Midfoot: Approach to the Cuboid



Midfoot: Approach to the Cuboid






The midfoot consists of the navicular, cuboid and cuneiform bones, their joints, and the four powerful muscles that insert into the midfoot that are responsible for controlling inversion and eversion of the foot. The muscles are the tibialis anterior, which inserts into the medial surface and undersurface of the medial cuneiform bone and into the adjoining part of the base of the first metatarsal bone; the peroneus longus, which inserts into the lateral side of the medial cuneiform bone; the peroneus brevis, which inserts into the base of the lateral side of the fifth metatarsal bone; and the tibialis posterior, which inserts into the tuberosity of the navicular bone, the inferior surface of the medial cuneiform, the intermediate cuneiform, and bases of the second, third, and fourth metatarsal bones.
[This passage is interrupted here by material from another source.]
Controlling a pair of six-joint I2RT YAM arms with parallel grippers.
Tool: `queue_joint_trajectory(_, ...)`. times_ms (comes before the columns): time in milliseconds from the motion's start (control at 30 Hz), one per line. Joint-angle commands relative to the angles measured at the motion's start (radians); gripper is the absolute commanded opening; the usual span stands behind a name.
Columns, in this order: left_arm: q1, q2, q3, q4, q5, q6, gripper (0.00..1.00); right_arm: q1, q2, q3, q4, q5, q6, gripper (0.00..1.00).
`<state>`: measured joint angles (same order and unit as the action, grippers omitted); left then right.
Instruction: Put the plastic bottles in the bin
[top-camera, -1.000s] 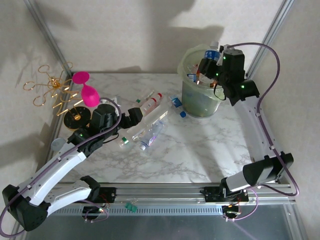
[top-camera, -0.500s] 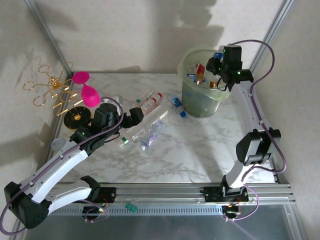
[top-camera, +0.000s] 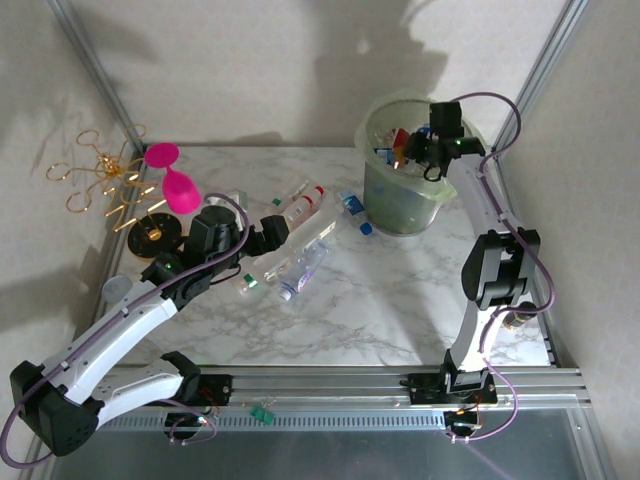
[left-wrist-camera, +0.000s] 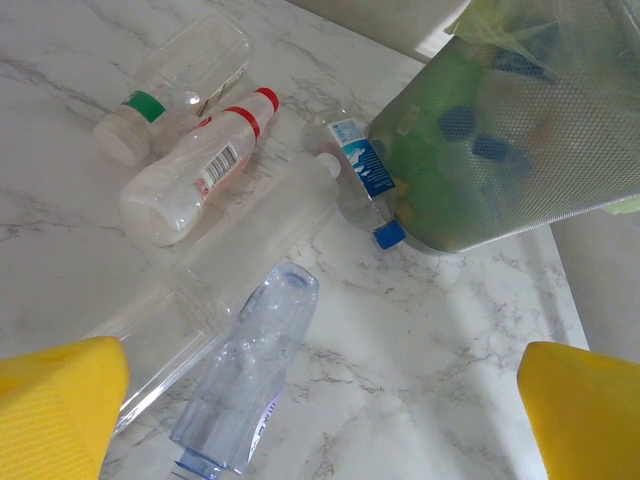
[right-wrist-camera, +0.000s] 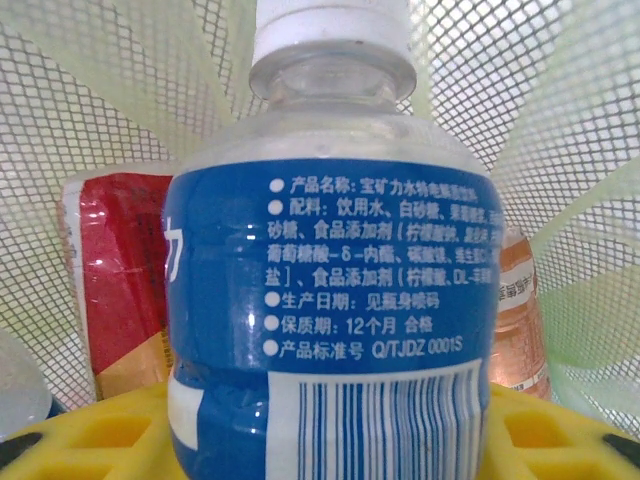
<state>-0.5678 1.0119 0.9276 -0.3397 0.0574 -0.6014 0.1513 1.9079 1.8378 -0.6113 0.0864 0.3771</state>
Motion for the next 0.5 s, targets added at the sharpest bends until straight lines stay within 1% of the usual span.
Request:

Proximally, the midfoot begins at the calcaneal cuboid joint laterally and the talonavicular joint medially. Distally, it ends at the joint between the cuboid and the lateral metatarsals laterally and the joint between the cuneiforms and the medial metatarsals medially.

All bones of the midfoot are superficial and can be approached directly by dorsal, medial, and lateral approaches. The middle part of the foot is the target of various specialized procedures for the treatment of muscle imbalance, mobile flat foot, accessory navicular bone, as well as fracture care.

This approach is used mainly for the treatment of cuboid fractures. These injuries are frequently associated with other midfoot and hindfoot fractures; therefore this approach is often combined with other surgical approaches. Careful assessment of the skin and associated soft-tissue injuries is essential before considering surgery. Procedures may have to be delayed to allow swelling to subside and soft-tissue injuries to heal.


Position of the Patient

Place the patient on the operating table in the lateral position (see Fig. 11-1). Ensure that all bony prominences are well padded and that the patient is stabilized, using a bean bag or kidney rests. It is best to have the under leg flexed at the knee with the top leg more extended if fluoroscopy is needed. After exsanguination, apply a tourniquet to the mid-thigh.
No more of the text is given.